"Love follows knowledge."
"Beauty above all beauty!"
– St. Catherine of Siena

Sunday, December 7, 2025

Sunday Meditation: Repent, for the Kingdom of Heaven is at Hand

For the second Sunday of Advent in Year A, we meet John the Baptist and he bellows out his message of repentance for the coming of the Messiah. 

 


Here is the Gospel passage.

 

John the Baptist appeared, preaching in the desert of Judea

and saying, "Repent, for the kingdom of heaven is at hand!"

It was of him that the prophet Isaiah had spoken when he said:

A voice of one crying out in the desert,

Prepare the way of the Lord,

make straight his paths.

John wore clothing made of camel's hair

and had a leather belt around his waist.

His food was locusts and wild honey.

At that time Jerusalem, all Judea,

and the whole region around the Jordan

were going out to him

and were being baptized by him in the Jordan River

as they acknowledged their sins.

 

When he saw many of the Pharisees and Sadducees

coming to his baptism, he said to them, "You brood of vipers!

Who warned you to flee from the coming wrath?

Produce good fruit as evidence of your repentance.

And do not presume to say to yourselves,

'We have Abraham as our father.'

For I tell you,

God can raise up children to Abraham from these stones.

Even now the ax lies at the root of the trees.

Therefore every tree that does not bear good fruit

will be cut down and thrown into the fire.

I am baptizing you with water, for repentance,

but the one who is coming after me is mightier than I.

I am not worthy to carry his sandals.

He will baptize you with the Holy Spirit and fire.

His winnowing fan is in his hand.

He will clear his threshing floor

and gather his wheat into his barn,

but the chaff he will burn with unquenchable fire."

~Mt 3:1-12

 

I’m really enjoying Archbishop Edward Wiesenberger’s homilies.  Here is another fine homily on this Gospel passage.

 


No Jesus without John the Baptist first.  No Christmas joy without the stern message of John.  No Jesus without metanoia, “an internal change of heart along with a very real external change of life.”

The archbishop alludes to this, but it should be noted more clearly that baptism of John was not a sacramental baptism.  There is a distinction.  John’s baptism is only a baptism of repentance.

Now for a homily that bucks the trend.  I would say just about all the homilies on today’s Gospel emphasizes the sternness of John the Baptist’s message, just as Archbishop Wiesenberger does above.  Even my pastor, Fr.
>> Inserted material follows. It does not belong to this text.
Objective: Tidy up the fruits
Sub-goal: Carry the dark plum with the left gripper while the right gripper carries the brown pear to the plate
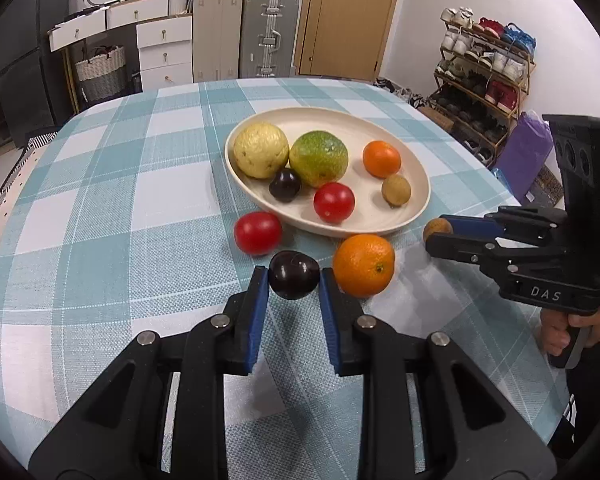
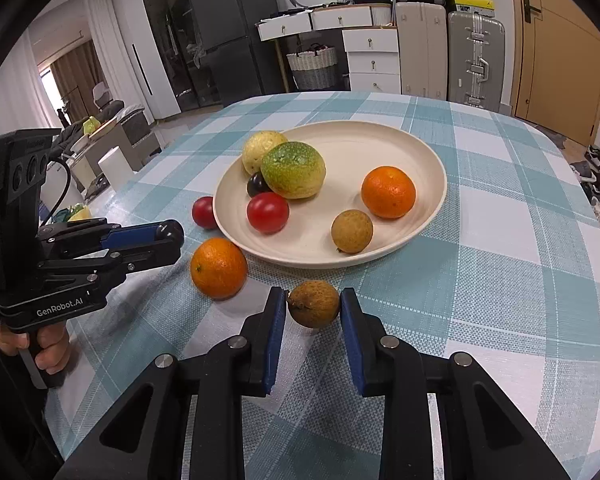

Eugene at St. Rita, who almost never has a stern homily emphasized the Baptist’s sternness.  Now here is a homily that looked at this Gospel and found something in it that was not so stern.  This is someone new again, a Dominican priest from the Central Province (St. Albert Province), Fr. Samuel Hakeem. 



“Acknowledge, let us acknowledge our sins” as we do at every Mass.  When one acknowledges ones sins he is nine tenths the way to repentance.

 

 

Sunday Meditation: "Therefore, stay awake!  For you do not know on which day your Lord will come.”

 

 

One of my favorite hymns that comes up at Mass this time of year, Bernadette Farrell’s “Christ Be Our Light.”


 

Longing for light, we wait in darkness.

Longing for truth, we turn to you.

Make us your own, your holy people,

Light for the world to see.


Christ, be our light! Shine in our hearts.

Shine through the darkness.

Christ be our light!

Shine in your church gathered today.

Just lovely.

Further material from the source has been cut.